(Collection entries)
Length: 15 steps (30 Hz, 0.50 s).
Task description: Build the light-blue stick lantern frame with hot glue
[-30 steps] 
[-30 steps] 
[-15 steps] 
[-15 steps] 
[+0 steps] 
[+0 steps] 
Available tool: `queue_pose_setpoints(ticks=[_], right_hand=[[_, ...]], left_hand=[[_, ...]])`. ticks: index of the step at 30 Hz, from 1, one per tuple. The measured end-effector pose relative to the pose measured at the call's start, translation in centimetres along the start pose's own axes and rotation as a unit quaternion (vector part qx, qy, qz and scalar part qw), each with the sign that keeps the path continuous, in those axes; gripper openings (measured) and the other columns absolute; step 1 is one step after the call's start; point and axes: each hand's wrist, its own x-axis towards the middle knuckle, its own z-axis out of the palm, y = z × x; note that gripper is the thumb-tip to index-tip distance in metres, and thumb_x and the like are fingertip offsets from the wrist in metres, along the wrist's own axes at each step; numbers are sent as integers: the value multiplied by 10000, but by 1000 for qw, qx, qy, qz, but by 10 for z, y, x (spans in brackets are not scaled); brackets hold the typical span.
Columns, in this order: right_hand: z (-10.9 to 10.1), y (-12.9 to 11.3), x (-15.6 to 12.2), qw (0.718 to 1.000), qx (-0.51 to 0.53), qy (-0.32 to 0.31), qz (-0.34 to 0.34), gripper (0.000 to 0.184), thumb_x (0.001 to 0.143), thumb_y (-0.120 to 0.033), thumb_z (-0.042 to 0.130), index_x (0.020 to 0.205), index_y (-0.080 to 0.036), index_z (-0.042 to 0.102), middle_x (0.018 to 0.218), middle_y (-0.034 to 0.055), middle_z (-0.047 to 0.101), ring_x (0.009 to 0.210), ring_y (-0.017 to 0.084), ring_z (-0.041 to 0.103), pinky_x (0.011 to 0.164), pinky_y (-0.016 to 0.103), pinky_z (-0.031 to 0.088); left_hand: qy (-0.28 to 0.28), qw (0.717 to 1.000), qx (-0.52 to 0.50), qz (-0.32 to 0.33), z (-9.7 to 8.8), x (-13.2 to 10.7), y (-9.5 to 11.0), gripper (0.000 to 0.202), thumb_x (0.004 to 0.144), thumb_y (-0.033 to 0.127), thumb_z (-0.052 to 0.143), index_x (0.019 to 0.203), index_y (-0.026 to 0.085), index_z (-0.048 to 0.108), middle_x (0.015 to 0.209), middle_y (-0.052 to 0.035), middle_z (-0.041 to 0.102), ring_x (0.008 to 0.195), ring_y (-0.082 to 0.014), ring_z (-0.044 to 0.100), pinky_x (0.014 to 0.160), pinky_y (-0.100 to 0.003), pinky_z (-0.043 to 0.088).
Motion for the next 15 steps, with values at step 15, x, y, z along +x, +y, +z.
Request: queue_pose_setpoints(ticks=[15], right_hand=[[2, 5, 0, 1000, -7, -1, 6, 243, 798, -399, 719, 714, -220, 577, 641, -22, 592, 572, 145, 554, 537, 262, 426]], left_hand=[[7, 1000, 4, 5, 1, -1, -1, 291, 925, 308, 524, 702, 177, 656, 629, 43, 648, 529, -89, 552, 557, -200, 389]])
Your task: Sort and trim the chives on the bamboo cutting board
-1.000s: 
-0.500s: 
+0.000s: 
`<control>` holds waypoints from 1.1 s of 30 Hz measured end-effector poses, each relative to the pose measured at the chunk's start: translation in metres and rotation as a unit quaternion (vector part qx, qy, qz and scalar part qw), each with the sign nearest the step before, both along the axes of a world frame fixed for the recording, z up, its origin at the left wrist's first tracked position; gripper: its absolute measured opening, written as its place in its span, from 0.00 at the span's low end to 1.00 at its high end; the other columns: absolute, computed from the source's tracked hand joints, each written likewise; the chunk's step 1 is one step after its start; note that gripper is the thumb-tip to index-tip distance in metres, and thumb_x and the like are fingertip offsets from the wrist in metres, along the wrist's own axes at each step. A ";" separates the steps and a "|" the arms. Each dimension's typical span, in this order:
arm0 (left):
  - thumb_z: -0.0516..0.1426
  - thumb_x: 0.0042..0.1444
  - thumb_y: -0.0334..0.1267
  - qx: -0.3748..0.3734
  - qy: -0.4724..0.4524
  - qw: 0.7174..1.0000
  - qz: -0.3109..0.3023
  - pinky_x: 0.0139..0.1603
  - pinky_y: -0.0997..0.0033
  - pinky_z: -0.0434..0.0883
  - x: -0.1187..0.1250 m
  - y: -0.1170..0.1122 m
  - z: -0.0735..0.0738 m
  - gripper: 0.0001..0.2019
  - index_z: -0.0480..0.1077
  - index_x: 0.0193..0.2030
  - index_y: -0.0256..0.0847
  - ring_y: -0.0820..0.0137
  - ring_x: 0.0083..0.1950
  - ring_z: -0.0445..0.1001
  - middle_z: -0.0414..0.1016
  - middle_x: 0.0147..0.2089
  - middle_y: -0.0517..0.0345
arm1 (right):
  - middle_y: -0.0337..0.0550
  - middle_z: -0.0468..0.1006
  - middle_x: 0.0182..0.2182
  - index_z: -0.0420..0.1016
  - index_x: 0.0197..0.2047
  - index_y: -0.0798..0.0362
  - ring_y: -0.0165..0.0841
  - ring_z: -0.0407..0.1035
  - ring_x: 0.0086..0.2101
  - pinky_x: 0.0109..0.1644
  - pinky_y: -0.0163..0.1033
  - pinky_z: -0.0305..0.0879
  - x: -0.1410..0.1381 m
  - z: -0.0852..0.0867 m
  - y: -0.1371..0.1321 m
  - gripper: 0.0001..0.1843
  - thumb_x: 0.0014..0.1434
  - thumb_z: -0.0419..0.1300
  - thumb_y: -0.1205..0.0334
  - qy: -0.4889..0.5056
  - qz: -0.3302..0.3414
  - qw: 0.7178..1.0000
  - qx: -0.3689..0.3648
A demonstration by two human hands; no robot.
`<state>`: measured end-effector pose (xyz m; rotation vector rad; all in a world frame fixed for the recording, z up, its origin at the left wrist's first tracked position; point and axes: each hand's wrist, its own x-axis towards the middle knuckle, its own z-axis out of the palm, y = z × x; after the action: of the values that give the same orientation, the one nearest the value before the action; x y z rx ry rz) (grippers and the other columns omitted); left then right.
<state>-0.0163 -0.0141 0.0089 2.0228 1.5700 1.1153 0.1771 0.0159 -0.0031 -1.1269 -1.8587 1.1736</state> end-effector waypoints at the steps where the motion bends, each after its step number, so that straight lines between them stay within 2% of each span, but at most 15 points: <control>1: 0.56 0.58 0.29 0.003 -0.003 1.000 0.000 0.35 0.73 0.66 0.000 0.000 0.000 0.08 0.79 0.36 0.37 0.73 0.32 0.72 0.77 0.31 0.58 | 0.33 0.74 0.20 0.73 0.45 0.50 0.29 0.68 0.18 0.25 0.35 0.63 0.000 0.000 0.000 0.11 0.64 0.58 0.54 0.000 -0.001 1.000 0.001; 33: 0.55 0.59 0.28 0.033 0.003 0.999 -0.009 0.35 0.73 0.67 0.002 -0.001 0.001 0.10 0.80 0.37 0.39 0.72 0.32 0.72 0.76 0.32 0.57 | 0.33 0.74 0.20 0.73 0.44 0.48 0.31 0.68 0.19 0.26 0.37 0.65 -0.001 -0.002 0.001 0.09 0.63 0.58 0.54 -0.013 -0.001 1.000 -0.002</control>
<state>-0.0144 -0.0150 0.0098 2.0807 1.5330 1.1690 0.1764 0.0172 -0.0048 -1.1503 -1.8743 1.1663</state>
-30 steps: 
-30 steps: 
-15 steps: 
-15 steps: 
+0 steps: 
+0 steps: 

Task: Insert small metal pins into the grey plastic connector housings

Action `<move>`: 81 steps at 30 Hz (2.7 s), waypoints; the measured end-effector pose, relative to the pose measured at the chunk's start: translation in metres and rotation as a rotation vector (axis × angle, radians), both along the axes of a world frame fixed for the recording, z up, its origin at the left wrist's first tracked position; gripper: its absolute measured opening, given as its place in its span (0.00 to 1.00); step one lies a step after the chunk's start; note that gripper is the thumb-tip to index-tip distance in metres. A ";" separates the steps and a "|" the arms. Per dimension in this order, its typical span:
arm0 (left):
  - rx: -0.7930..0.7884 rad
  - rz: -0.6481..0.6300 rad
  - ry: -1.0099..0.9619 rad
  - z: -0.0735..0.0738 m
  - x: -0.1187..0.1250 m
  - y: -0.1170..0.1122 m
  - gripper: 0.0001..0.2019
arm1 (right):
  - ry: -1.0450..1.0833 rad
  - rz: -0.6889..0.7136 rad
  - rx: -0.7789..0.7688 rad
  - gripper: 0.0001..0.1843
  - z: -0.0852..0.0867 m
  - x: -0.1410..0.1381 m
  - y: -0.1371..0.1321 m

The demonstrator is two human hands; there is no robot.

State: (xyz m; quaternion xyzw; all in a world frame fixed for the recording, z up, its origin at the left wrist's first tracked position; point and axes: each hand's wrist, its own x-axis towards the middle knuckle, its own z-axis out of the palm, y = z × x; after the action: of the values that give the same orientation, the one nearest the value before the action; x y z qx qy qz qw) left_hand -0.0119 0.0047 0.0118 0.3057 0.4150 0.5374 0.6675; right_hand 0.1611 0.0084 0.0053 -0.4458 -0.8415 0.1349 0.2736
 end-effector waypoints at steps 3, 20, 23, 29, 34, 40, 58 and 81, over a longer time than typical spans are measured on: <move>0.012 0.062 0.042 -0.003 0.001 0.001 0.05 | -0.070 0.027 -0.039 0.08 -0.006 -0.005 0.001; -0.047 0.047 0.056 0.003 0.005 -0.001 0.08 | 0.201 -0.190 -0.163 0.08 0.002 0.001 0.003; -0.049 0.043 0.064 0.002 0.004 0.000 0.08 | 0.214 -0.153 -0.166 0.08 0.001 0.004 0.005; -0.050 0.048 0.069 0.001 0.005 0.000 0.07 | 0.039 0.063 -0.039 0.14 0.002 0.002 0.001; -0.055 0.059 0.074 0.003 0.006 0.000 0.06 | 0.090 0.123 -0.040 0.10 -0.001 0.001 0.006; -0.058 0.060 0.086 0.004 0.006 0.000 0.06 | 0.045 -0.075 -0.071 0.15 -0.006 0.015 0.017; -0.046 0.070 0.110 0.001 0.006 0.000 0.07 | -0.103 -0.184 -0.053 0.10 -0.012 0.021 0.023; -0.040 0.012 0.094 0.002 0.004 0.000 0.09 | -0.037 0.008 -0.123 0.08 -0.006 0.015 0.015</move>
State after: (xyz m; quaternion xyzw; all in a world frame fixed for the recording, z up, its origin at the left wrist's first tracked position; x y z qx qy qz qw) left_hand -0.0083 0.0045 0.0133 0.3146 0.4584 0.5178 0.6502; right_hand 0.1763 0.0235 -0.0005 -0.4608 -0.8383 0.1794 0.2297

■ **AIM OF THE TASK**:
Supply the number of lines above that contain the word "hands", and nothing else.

■ **YOUR SOLUTION**:
2